WHAT YOU WILL DO
Which lines run from the line with "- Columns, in" through the line with "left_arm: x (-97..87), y" in the entries below? Print them exactly, both ends included, and nothing more.

SUPPLIED DATA
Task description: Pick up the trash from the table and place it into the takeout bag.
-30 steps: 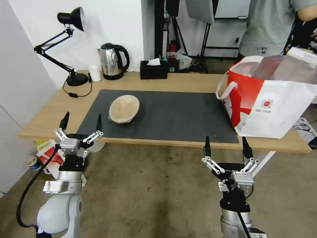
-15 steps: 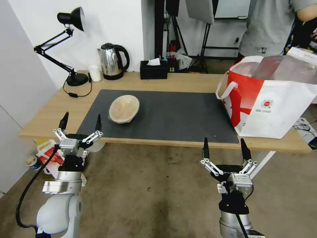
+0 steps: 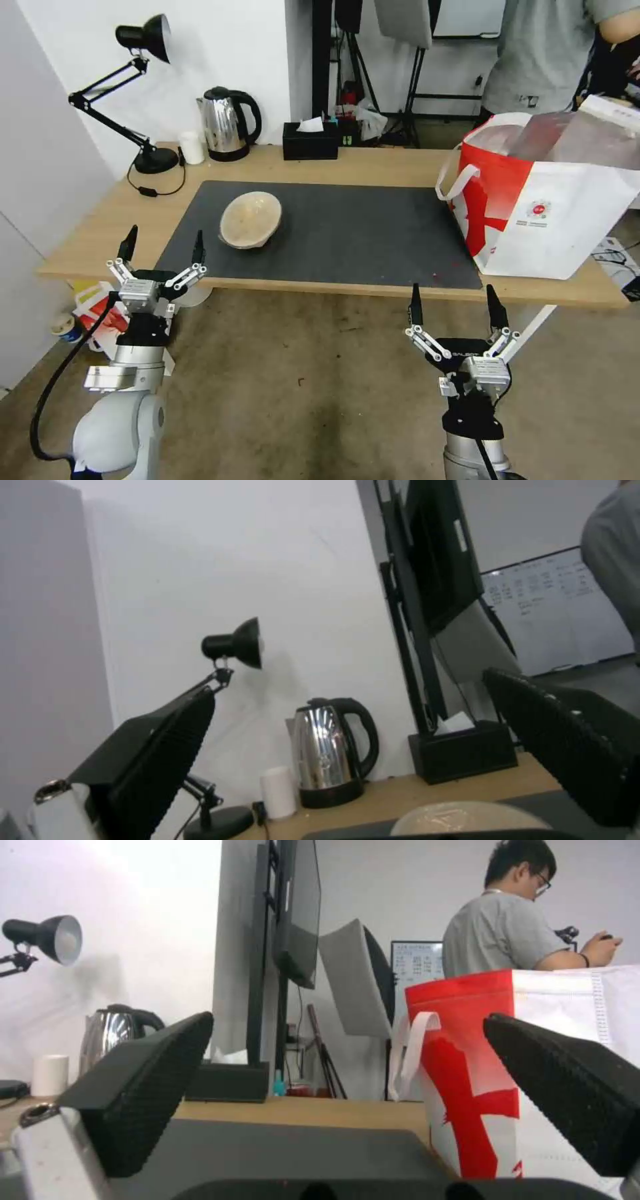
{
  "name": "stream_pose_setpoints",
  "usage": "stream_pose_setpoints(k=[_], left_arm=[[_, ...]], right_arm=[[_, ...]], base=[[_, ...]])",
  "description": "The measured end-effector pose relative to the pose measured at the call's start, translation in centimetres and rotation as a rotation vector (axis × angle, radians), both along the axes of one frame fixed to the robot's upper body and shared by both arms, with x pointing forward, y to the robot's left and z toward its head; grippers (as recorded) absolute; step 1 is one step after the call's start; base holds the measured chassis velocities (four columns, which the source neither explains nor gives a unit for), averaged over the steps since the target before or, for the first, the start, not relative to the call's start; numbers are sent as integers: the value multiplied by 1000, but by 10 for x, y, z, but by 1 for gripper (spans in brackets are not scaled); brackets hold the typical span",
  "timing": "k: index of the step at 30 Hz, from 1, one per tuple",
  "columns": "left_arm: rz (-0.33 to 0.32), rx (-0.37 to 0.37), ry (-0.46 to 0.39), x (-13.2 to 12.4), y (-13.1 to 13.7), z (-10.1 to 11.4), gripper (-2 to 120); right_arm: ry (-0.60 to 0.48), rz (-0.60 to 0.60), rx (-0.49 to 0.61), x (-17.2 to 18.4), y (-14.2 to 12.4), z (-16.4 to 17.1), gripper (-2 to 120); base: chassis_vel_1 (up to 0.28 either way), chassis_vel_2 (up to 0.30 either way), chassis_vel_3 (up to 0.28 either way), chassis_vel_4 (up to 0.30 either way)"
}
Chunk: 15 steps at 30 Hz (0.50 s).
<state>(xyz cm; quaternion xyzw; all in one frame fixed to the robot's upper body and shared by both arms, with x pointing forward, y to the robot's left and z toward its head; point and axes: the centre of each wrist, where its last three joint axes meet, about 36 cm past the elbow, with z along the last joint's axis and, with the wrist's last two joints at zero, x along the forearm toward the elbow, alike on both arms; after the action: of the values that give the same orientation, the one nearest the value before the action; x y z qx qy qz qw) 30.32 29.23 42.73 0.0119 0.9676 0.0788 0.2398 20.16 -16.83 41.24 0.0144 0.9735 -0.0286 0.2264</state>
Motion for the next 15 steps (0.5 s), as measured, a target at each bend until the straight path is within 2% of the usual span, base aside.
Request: stream_pose_setpoints(k=[10,12,13,15], left_arm=[[-26,58,2,-1,9,4,100],[-50,126,14,-3,22,13,100],[-50,126,14,-3,22,13,100],[-119,298,51,1,54,34,100]], right_arm=[[0,0,0,0,0,0,100],[0,0,0,0,0,0,100],[0,0,0,0,0,0,100],[0,-1,0,0,0,0,100]], base=[[0,0,0,0],[0,0,0,0],[0,0,0,0],[0,0,0,0]])
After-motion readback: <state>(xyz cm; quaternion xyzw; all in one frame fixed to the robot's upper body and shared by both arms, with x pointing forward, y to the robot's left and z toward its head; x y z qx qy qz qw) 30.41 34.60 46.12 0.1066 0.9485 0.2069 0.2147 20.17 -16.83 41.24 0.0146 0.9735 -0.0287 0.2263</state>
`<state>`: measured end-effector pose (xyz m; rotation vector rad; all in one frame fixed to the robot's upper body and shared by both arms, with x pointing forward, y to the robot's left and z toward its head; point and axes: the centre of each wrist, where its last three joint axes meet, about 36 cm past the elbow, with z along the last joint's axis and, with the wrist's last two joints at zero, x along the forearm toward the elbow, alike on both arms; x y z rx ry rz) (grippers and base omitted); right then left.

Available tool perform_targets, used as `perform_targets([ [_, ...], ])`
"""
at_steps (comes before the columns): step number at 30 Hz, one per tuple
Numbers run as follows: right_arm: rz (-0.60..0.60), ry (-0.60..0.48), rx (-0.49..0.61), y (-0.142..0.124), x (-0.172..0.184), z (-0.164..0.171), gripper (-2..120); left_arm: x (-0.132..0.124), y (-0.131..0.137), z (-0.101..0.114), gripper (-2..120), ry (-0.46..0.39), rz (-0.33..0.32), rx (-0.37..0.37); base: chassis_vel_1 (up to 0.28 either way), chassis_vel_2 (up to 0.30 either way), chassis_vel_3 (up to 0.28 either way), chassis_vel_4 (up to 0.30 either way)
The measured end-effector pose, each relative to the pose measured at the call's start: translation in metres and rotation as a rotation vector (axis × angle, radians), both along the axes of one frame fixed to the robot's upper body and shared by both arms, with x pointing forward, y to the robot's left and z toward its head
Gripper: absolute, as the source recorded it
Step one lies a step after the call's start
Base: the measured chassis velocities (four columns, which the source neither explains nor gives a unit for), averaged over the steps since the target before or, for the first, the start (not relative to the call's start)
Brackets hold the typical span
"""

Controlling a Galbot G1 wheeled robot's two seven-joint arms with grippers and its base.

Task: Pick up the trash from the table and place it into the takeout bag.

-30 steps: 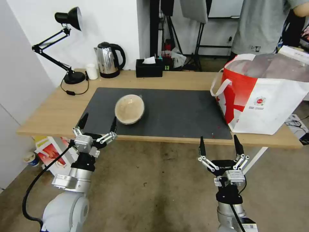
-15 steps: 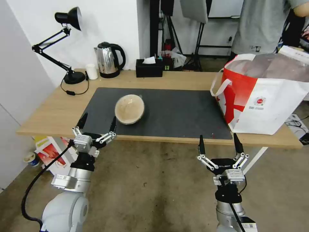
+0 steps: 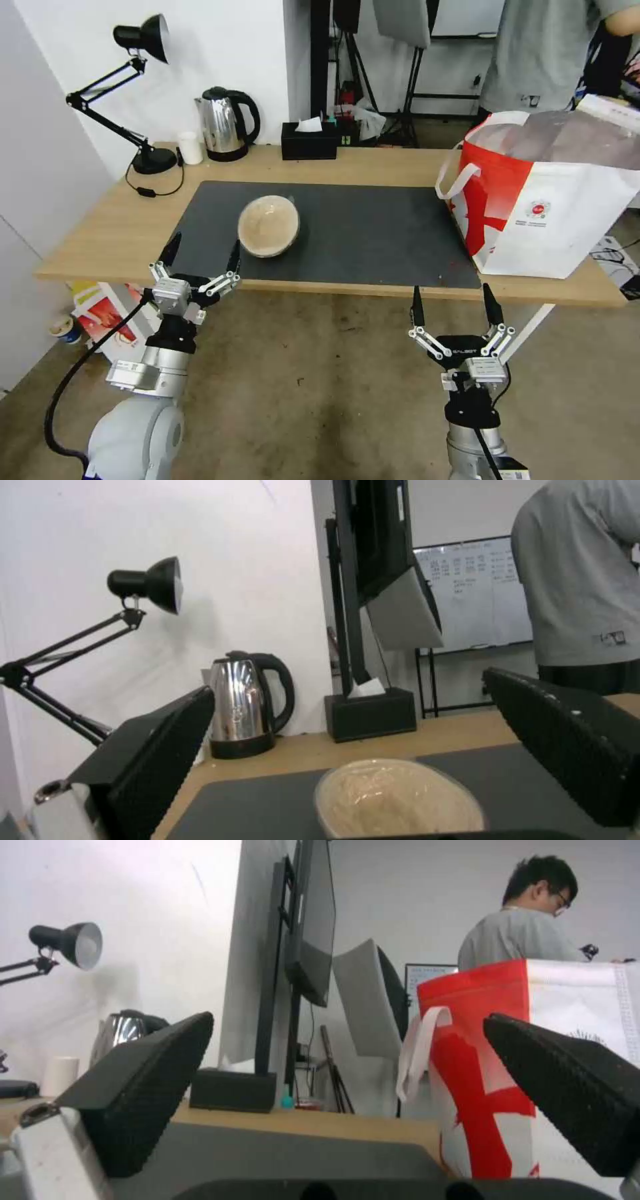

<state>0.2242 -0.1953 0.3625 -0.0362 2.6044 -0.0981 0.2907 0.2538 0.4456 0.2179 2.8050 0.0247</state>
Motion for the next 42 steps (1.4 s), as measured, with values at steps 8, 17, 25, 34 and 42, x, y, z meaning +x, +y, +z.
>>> perform_targets([
  [8, -0.001, 0.0, 0.0, 0.001, -0.001, -0.004, 100, 0.0, 0.0, 0.0, 100, 0.0, 0.001, -0.001, 0.0, 0.0, 0.0, 0.0],
  [17, -0.003, 0.0, -0.008, 0.002, -0.003, -0.006, 100, 0.0, 0.0, 0.0, 100, -0.001, 0.003, -0.002, 0.0, 0.0, 0.0, 0.0],
  [25, -0.003, 0.002, -0.009, 0.002, -0.003, -0.006, 100, 0.0, 0.002, -0.001, 100, 0.0, 0.005, 0.001, 0.0, 0.0, 0.0, 0.0],
  [34, -0.004, 0.002, -0.009, 0.002, -0.003, -0.006, 100, -0.002, 0.014, 0.003, 100, 0.01, -0.029, 0.038, 0.0, 0.0, 0.0, 0.0],
  [42, -0.004, 0.003, -0.009, 0.002, -0.003, -0.006, 100, 0.004, 0.035, 0.009, 100, 0.045, -0.106, 0.164, 0.0, 0.0, 0.0, 0.0],
])
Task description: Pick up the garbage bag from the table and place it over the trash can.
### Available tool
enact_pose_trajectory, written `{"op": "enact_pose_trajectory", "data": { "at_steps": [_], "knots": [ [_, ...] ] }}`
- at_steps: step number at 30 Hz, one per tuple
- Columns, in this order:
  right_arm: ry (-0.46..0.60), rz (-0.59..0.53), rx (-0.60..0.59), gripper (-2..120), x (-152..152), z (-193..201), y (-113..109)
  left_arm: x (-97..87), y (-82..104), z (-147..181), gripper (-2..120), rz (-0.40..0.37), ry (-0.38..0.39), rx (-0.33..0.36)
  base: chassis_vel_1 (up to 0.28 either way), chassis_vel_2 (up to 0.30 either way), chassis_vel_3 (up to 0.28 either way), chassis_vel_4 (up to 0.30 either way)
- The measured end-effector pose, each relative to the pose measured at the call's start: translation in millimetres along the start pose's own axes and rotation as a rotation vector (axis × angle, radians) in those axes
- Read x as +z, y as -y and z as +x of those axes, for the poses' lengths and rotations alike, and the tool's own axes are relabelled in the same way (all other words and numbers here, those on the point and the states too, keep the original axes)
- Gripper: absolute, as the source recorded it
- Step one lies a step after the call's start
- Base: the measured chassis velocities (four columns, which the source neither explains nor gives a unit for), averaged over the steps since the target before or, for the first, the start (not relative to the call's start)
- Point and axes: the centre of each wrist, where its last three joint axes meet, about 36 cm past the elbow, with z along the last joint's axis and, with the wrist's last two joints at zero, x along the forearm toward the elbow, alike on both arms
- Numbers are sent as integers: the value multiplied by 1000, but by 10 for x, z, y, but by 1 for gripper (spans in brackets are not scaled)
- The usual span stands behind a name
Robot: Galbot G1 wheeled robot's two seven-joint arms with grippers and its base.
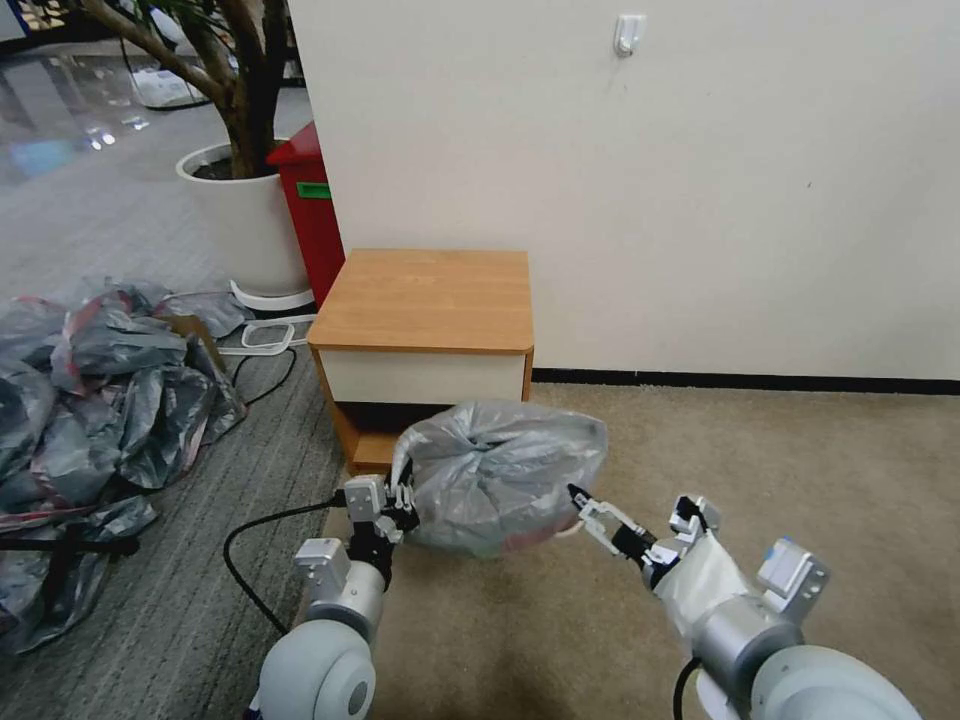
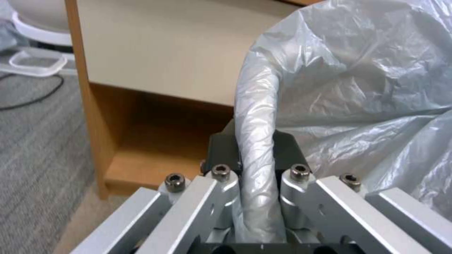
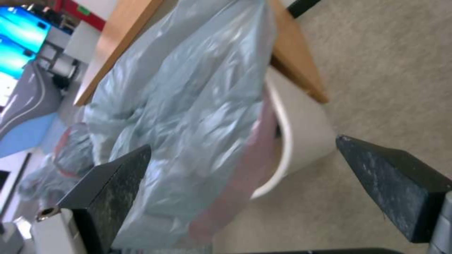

TASK SOLUTION
- Columns, in this order:
  right_arm: ry (-0.46..0.60), rz (-0.59..0.53), rx (-0.60..0.59), gripper (-2..120), x (-152..152), z (-193..201), y (-113..109)
  left_arm: x (-97..87), y (-82..104), z (-147..181), gripper (-2..120), rz (-0.40..0.37), ry (-0.38..0.39), rx (-0.33..0.36)

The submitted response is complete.